As authorised by the constitution, the president has dissolved parliament and, as obligations arising therefrom, stipulated the dates of the election of new members and convening of the new parliament. 

However, subsequent unforeseen circumstances in Sri Lanka, arising from Covid 19, have rendered the obligations regarding the dates not possible to fulfill. Accordingly, it is apparent that he is absolved of the need to fulfill such obligations with regard to the dates.

The Parliament Elections Act (No. 1 of 1981), hereinafter referred to as the Act, seems to have been based on Article 101 (1) of the constitution and, in this Article, item (i) enables, among other things, Parliament to enact law to make provision  ‘…for other matters as are necessary or incidental to the election of Members of Parliament….’    

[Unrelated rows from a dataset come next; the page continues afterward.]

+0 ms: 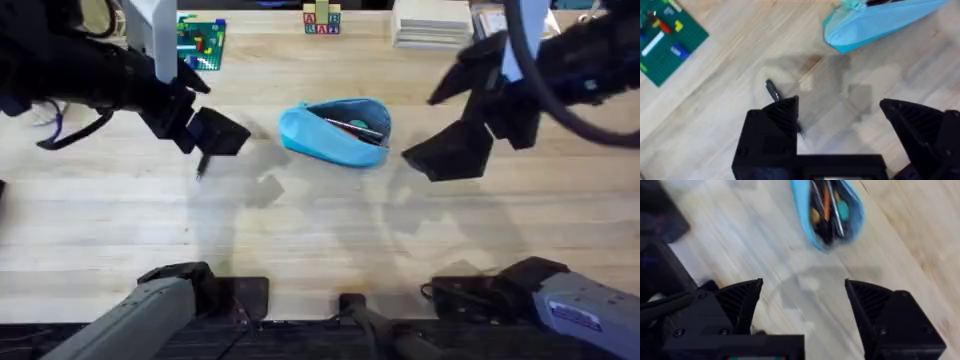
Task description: Unzip the bag, pick up the pens from the table one at a time and place them inside, then zip the bag closed.
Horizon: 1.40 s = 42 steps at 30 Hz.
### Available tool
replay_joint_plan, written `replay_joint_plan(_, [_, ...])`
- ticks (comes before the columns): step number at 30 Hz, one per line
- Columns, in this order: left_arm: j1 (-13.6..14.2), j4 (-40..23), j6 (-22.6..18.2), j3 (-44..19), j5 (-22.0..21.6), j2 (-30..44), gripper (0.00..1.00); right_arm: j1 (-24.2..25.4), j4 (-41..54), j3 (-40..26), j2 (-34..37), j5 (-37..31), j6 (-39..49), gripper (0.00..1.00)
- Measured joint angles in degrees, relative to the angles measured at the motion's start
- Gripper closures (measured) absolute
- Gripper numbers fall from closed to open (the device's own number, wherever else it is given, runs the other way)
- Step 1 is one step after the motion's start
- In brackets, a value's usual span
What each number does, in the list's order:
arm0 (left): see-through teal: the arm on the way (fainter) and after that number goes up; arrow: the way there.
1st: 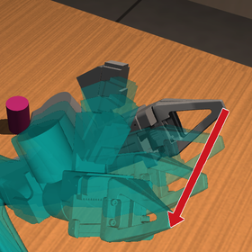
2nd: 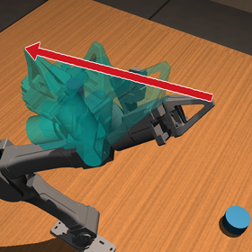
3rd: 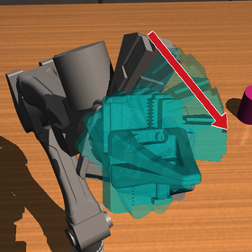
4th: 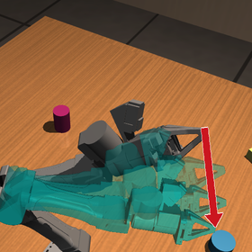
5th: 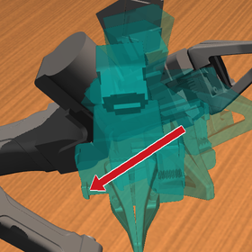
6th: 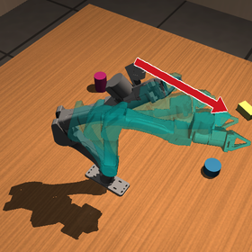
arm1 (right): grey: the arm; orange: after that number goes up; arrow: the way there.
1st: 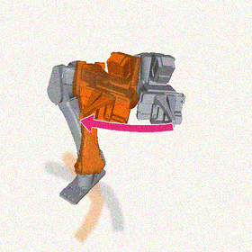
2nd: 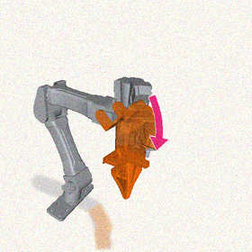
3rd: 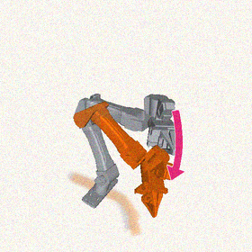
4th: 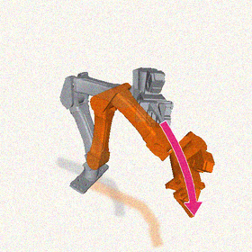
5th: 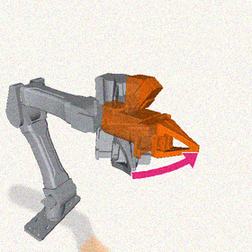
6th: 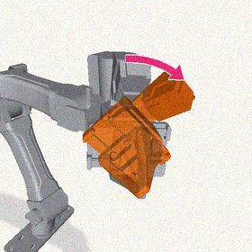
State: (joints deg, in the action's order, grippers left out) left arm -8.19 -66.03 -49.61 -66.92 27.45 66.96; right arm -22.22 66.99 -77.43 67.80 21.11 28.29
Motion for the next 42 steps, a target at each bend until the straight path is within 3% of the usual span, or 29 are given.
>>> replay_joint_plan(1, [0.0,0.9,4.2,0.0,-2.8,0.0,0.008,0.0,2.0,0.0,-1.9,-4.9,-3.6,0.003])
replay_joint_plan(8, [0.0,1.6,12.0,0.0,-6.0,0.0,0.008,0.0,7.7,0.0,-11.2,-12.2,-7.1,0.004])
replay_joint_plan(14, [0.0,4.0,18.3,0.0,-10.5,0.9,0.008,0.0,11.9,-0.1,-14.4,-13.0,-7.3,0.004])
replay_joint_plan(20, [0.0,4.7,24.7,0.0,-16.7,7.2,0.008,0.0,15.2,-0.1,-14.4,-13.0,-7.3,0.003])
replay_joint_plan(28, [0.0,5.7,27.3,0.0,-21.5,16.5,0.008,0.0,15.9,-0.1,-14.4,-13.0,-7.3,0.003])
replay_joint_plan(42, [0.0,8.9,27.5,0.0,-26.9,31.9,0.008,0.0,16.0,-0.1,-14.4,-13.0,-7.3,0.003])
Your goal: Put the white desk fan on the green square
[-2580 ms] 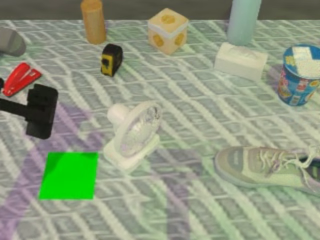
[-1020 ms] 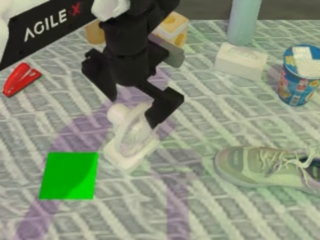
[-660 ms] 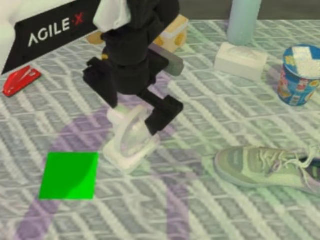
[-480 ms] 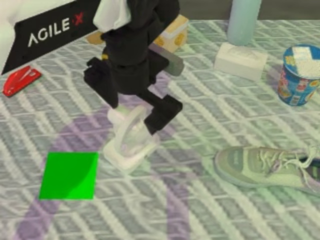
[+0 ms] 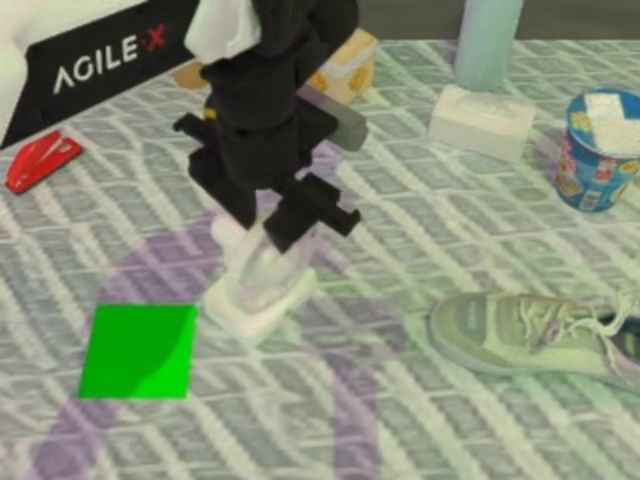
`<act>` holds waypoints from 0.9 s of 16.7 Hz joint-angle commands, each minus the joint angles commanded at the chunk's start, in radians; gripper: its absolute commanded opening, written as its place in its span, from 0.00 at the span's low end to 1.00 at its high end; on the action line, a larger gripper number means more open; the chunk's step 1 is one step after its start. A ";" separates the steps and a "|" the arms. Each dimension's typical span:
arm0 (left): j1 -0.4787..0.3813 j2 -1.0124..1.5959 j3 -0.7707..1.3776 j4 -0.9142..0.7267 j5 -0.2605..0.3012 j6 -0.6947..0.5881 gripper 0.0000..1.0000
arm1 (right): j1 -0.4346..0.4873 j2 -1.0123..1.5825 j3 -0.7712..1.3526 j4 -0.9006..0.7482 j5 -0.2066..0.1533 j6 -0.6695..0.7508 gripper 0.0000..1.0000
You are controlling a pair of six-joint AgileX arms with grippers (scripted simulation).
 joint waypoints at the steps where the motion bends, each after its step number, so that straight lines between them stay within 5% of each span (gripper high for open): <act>1: 0.000 0.000 0.000 0.000 0.000 0.000 0.17 | 0.000 0.000 0.000 0.000 0.000 0.000 1.00; 4: 0.000 0.000 0.000 0.000 0.000 0.000 0.00 | 0.000 0.000 0.000 0.000 0.000 0.000 1.00; 15: 0.003 0.000 0.043 -0.042 0.002 0.000 0.00 | 0.000 0.000 0.000 0.000 0.000 0.000 1.00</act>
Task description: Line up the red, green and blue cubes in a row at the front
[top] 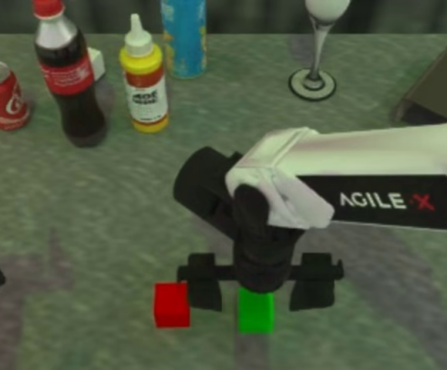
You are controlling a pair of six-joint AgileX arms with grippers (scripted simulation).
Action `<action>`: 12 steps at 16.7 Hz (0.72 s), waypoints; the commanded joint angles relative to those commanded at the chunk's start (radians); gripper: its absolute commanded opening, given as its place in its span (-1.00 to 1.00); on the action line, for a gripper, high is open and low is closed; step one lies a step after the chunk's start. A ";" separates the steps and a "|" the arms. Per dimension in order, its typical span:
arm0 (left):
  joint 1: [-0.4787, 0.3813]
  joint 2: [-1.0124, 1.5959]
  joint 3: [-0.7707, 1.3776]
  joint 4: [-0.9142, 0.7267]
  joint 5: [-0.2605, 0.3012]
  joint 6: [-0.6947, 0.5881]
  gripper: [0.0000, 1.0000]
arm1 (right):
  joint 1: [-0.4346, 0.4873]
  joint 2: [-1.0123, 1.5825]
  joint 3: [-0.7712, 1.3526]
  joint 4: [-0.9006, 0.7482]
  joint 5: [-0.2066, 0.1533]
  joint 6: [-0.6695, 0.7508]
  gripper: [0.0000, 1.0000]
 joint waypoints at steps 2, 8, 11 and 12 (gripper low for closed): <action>0.000 0.000 0.000 0.000 0.000 0.000 1.00 | 0.000 0.000 0.000 0.000 0.000 0.000 1.00; 0.000 0.000 0.000 0.000 0.000 0.000 1.00 | 0.001 -0.005 0.014 -0.017 0.000 0.000 1.00; 0.000 0.000 0.000 0.000 0.000 0.000 1.00 | 0.004 -0.037 0.076 -0.117 -0.001 0.002 1.00; 0.000 0.000 0.000 0.000 0.000 0.000 1.00 | 0.005 -0.050 0.100 -0.159 -0.001 0.002 1.00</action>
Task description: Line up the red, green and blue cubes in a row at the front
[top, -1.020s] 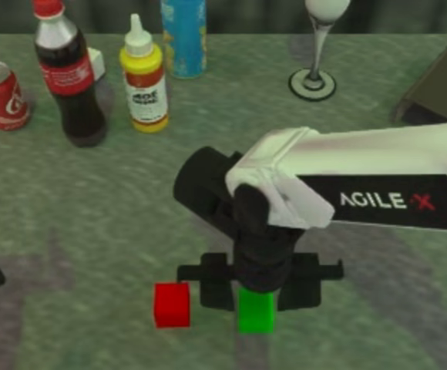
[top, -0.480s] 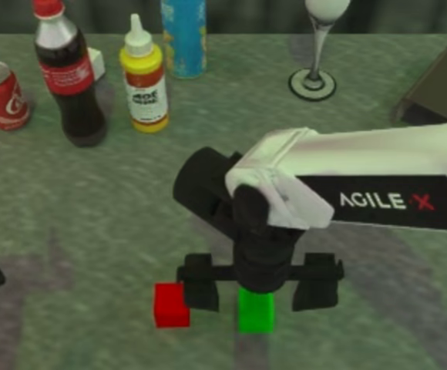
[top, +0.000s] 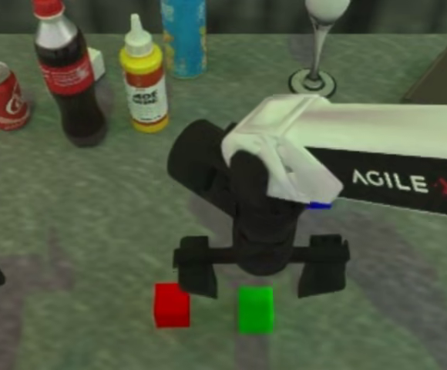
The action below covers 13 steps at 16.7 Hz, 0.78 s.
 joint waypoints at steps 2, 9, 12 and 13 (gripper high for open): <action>0.000 0.000 0.000 0.000 0.000 0.000 1.00 | 0.002 -0.025 0.042 -0.066 0.000 -0.001 1.00; 0.000 0.000 0.000 0.000 0.000 0.000 1.00 | -0.015 -0.021 0.073 -0.094 0.000 -0.017 1.00; 0.000 0.000 0.000 0.000 0.000 0.000 1.00 | -0.097 0.058 0.175 -0.132 -0.001 -0.098 1.00; 0.000 0.000 0.000 0.000 0.000 0.000 1.00 | -0.135 0.093 0.226 -0.148 -0.001 -0.134 1.00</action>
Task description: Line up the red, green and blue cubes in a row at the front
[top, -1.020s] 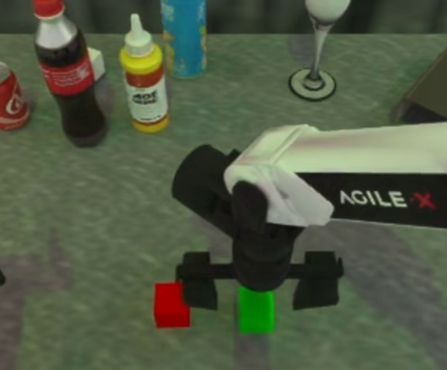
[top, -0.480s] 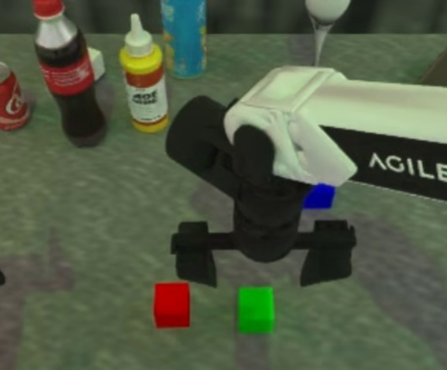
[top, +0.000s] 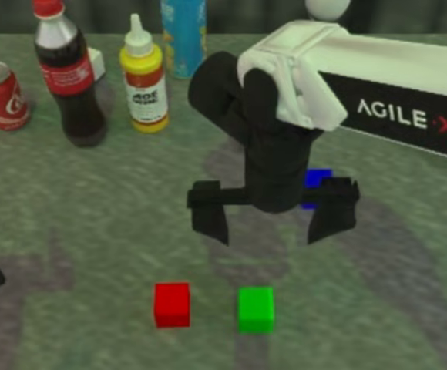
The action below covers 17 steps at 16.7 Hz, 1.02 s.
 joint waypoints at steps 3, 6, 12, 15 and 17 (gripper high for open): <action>0.000 0.000 0.000 0.000 0.000 0.000 1.00 | -0.129 0.111 0.173 -0.053 -0.002 -0.126 1.00; 0.000 0.000 0.000 0.000 0.000 0.000 1.00 | -0.246 0.202 0.309 -0.094 -0.002 -0.243 1.00; 0.000 0.000 0.000 0.000 0.000 0.000 1.00 | -0.289 0.233 0.353 -0.107 -0.001 -0.288 1.00; 0.000 0.000 0.000 0.000 0.000 0.000 1.00 | -0.291 0.245 0.318 -0.068 -0.002 -0.287 1.00; 0.000 0.000 0.000 0.000 0.000 0.000 1.00 | -0.291 0.265 0.265 0.009 -0.002 -0.287 1.00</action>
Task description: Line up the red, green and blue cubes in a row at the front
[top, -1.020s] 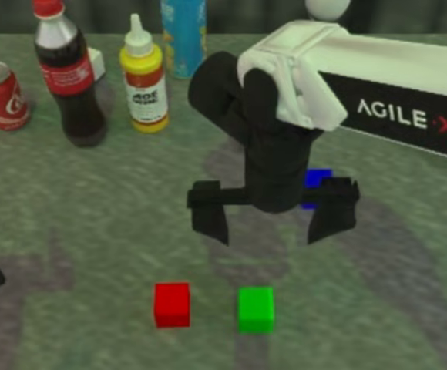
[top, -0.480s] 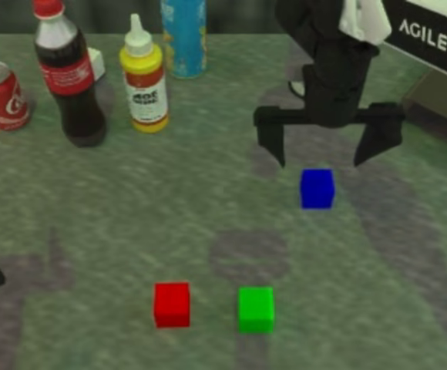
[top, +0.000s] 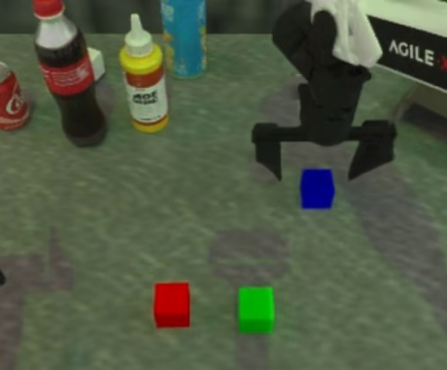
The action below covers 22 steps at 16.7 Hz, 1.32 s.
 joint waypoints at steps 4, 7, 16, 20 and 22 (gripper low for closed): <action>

Of the Act, Section 24 (3), supported by Section 129, seems to provide the elections commission with adequate authority to, in ‘unforeseen circumstances’, postpone an election ‘in any electoral district’ and hold it subsequently, and in the manner indicated therein.

Here, the terms  ‘in any electoral district’ does not appear to necessarily mean one particular district (several could be involved). 

In any case, the governing principle here seems to be not quantitative, but ‘unforeseen circumstances’. The whole purpose of this provision seems to be to enable the meeting of these circumstances and, therefore, could apply generally to all districts.

Additionally, in case of difficulties in effecting any of the provision in the Act, Section 129 therein essentially seems to enable the commissioner to issue all directions deemed necessary, for providing for any special or unforeseen circumstances or determining or adjusting any question or matter for which no provision or effective provision is made in the Act.

Thus, these sections in the Act seem to provide the elections commission the necessary authority to postpone the general election and conduct it as soon as it is conducive and in accordance with requirements.

In any case, ‘the doctrine of necessity’, in the face of the unforeseen circumstances arising from Covid 19, seems applicable in providing the necessary authority to the elections commission.

Upon conducting the election, it would be the responsibility of the president to convene the new parliament at the earliest possible date.